Wordcarpenter Books
 No More Waiting to Die
 
Chapter Two
 
Just Surviving As Noble Intent

            A bit about Aaron Noble and his life up to his forty-eight years. Dominated by an older brother who excelled at everything he did, so the younger Noble found it was easier to remain in the background, soon learning it was preferable not to participate due to the inevitable comparison with his achiever brother. With a father who left the family when he was four years old, his younger sister was his closest friend and confidant since they together had been the ones who helped their pill-popping mother through the half-dozen suicide attempts and the drunken rants that were never remembered in the morning.

            Despite only being three years older, his brother Rex had never taken a liking to him. His only memories were of Rex and his friends mocking him whenever he tried to join them, always ending up in tears, with cuts or humiliated.

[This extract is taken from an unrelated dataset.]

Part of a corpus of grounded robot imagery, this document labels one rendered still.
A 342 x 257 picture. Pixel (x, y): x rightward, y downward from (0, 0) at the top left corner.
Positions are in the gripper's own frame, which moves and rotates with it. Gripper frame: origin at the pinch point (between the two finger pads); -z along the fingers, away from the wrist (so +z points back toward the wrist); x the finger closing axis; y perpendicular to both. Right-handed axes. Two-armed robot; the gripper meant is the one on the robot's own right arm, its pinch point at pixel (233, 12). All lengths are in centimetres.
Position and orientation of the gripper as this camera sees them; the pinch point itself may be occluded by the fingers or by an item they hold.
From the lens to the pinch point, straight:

His mother, on a few occasions, had spoken to Rex to explain his responsibility to help and protect and include Aaron, but without a firm fatherly role model Rex ran rampant in everything he did. Reckless and talented with unusual physical coordination, Rex was popular throughout school, ever earning a scholarship to Rice University where he played baseball.

            The younger Noble adopted a gentle, withdrawn manner that protected him from ridicule. It was safer to not participate than try in any activity, whether with Rex or with his own classmates. Noble's best friend moved away from Corpus Christi in the seventh grade, leaving him without any close friends at all. His quiet and gentle manner did not cause him to be the victim of bullying because he was already mastering the art of being invisible.

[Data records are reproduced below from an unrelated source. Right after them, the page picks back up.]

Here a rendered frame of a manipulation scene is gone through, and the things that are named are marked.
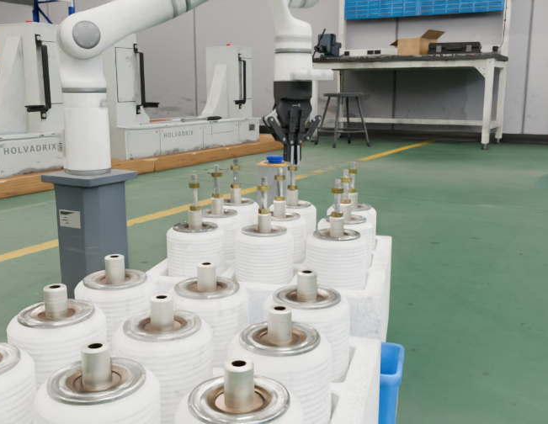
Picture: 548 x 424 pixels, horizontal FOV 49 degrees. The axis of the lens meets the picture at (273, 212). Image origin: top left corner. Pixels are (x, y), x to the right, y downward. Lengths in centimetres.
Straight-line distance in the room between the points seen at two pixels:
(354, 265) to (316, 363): 41
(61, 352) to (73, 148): 77
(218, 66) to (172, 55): 279
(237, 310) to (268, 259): 28
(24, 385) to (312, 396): 24
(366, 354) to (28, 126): 280
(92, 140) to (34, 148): 184
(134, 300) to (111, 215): 64
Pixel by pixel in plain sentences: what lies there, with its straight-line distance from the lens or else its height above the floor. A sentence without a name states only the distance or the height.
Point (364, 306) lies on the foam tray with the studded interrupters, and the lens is 91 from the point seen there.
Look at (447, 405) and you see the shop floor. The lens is 102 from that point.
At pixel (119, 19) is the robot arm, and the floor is 62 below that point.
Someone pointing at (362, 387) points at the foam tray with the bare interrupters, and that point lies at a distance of 65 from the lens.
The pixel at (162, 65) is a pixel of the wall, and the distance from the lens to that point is 760.
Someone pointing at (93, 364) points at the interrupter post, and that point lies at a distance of 50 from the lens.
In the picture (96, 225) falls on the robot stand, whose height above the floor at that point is 20.
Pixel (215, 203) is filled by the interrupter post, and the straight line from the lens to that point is 112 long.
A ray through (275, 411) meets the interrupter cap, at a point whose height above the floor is 25.
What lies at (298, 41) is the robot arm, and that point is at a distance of 116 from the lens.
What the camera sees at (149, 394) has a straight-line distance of 50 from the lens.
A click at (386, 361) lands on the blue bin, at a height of 9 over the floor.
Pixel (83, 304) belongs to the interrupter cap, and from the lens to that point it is 68.
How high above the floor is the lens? 48
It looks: 11 degrees down
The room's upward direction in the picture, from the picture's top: straight up

            His father, an aeronautical engineer with an outgoing, bigger-than-life personality like Rex, had moved to San Francisco and had started a new family, but that didn't stop him from writing his father often, clinging to the illusion that they were close yet ignoring that his father seldom replied. It was a source of strength for Noble to exaggerate and fabricate skills and achievements he never did but believed his father was proud of him nonetheless. And he chose to ignore the drunken outbursts of hate his mother had that belittled his father. He excused here for her bitterness because of course she was still grieving.

            Noble read novels to pass the time, and constructed model airplanes until his bedroom was full of them. Then one night during high school, Rex and his best friend Darryl destroyed them all with a baseball bat. Noble had forgotten why they did it and chose to ignore it, not reacting to the loss and adapting the belief that any more models he built would suffer a similar fate.

            After high school and with no scholarship or money for university, he tried his best to find a writing job, soon taking a low-paying job at one of the local newspapers. His reticence and gentle voice were not enough for him to keep the job but it did lead him to find a job with a local manufacturing company that made electronic parts and boats. When asked to write a user manual for one of the many units imported from Taiwan, the owner of the company hired him full time to rewrite all user documentation that came with each unit because the "Chinglish" as he called it was unreadable. Noble found his niche as a technical writer in Houston, a job he still had after nearly twenty-five years. He found it interesting to import parts from the Chinese.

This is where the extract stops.